Large conductance Ca²⁺-activated K⁺ (BK) channels promote secretagogue-induced transition from spiking to bursting in murine anterior pituitary corticotrophs

Anterior pituitary corticotroph cells are a central component of the hypothalamic-pituitary-adrenal (HPA) axis essential for the neuroendocrine response to stress. Corticotrophs are excitable cells that receive input from two hypothalamic secretagogues, corticotrophin-releasing hormone (CRH) and arginine vasopressin (AVP) to control the release of adrenocorticotrophic hormone (ACTH). Although corticotrophs are spontaneously active and increase in excitability in response to CRH and AVP the patterns of electrical excitability and underlying ionic conductances are poorly understood. In this study, we have used electrophysiological, pharmacological and genetic approaches coupled with mathematical modelling to investigate whether CRH and AVP promote distinct patterns of electrical excitability and to interrogate the role of large conductance calcium- and voltage-activated potassium (BK) channels in spontaneous and secretagogue-induced activity.
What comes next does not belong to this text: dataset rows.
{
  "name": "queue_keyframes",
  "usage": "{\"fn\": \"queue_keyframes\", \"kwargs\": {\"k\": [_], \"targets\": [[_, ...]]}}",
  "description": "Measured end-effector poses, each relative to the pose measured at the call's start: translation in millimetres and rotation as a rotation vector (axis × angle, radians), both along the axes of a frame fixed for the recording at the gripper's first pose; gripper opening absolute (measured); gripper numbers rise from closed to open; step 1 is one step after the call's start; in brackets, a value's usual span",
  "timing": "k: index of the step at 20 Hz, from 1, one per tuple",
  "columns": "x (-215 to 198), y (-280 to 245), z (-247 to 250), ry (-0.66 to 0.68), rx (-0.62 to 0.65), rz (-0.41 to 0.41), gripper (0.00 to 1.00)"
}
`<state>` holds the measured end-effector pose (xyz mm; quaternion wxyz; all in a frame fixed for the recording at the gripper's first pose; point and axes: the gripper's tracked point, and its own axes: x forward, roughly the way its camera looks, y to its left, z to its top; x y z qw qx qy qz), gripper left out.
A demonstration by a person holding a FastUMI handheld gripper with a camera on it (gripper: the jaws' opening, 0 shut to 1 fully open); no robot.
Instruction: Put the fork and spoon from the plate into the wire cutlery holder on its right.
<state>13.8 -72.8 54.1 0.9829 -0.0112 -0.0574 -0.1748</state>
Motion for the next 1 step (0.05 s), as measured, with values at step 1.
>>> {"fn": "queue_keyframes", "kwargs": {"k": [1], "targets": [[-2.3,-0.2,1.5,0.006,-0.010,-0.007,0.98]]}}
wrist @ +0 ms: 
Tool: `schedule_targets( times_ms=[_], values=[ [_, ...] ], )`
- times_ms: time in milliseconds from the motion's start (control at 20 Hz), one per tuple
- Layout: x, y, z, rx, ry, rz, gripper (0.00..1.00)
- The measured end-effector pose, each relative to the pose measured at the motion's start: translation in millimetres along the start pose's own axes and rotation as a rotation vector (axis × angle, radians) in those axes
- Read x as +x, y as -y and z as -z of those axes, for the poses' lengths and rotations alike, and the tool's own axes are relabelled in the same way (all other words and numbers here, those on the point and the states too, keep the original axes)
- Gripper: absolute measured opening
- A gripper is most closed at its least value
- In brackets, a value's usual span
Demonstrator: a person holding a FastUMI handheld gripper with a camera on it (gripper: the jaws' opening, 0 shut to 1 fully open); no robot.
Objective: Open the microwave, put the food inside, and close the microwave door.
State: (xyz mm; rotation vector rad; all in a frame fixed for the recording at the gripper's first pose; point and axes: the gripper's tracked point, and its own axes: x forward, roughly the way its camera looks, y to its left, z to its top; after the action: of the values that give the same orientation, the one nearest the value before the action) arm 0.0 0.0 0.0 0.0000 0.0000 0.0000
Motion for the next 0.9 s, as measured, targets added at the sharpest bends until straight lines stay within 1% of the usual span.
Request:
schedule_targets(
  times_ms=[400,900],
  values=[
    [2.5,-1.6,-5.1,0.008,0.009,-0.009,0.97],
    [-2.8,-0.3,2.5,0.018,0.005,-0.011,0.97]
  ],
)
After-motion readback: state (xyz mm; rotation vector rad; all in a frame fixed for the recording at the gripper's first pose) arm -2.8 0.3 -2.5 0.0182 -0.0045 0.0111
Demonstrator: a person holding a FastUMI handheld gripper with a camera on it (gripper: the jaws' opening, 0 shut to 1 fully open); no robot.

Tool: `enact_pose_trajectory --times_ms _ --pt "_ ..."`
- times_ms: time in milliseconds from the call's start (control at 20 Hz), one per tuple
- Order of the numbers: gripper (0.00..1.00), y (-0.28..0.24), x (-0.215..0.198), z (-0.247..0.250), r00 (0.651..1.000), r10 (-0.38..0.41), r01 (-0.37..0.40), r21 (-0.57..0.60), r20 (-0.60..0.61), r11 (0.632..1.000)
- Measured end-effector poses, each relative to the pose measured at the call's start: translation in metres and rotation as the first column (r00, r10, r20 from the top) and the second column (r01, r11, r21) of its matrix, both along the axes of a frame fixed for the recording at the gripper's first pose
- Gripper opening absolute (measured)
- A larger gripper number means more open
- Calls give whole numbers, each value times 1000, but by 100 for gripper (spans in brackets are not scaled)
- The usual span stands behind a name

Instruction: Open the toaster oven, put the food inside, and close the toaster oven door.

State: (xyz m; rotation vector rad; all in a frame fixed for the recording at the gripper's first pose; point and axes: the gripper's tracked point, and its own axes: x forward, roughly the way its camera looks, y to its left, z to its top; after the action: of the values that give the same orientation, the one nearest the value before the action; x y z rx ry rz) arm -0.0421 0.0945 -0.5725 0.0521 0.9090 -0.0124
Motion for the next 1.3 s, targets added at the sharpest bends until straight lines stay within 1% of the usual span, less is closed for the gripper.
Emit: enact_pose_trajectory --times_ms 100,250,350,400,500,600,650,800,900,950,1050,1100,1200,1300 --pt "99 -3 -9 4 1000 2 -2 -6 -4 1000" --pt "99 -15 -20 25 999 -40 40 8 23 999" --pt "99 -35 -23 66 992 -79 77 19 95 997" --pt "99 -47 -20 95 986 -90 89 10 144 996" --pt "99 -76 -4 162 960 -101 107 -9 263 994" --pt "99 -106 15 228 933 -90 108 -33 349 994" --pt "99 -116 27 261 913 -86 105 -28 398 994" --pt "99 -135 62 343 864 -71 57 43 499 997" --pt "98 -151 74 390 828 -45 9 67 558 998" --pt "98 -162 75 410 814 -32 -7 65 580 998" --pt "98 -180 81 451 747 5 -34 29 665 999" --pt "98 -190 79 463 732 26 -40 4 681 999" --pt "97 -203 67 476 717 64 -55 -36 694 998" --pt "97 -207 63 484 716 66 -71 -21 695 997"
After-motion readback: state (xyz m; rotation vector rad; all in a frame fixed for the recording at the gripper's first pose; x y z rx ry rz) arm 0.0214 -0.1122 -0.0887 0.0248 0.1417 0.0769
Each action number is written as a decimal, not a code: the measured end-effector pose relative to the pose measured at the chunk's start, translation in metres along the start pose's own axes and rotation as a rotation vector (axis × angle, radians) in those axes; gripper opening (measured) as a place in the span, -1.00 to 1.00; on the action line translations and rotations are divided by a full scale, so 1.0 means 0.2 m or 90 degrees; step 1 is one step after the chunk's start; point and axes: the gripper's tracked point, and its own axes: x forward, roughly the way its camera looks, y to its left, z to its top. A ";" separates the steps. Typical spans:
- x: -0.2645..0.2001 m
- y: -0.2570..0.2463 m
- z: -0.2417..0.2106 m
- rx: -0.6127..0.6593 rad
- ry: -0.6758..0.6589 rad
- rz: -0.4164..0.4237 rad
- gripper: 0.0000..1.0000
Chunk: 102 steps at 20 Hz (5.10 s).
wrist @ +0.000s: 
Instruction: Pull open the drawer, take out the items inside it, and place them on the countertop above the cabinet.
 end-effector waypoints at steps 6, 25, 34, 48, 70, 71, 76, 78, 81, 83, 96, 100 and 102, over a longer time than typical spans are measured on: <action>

We reveal that BK channels do not play a significant role in the generation of spontaneous activity but are critical for the transition to bursting in response to CRH. In contrast, AVP promotes an increase in single spike frequency, a mechanism independent of BK channels but dependent on background non-selective conductances. Co-stimulation with CRH and AVP results in complex patterns of excitability including increases in both single spike frequency and bursting. The ability of corticotroph excitability to be differentially regulated by hypothalamic secretagogues provides a mechanism for differential control of corticotroph excitability in response to different stressors.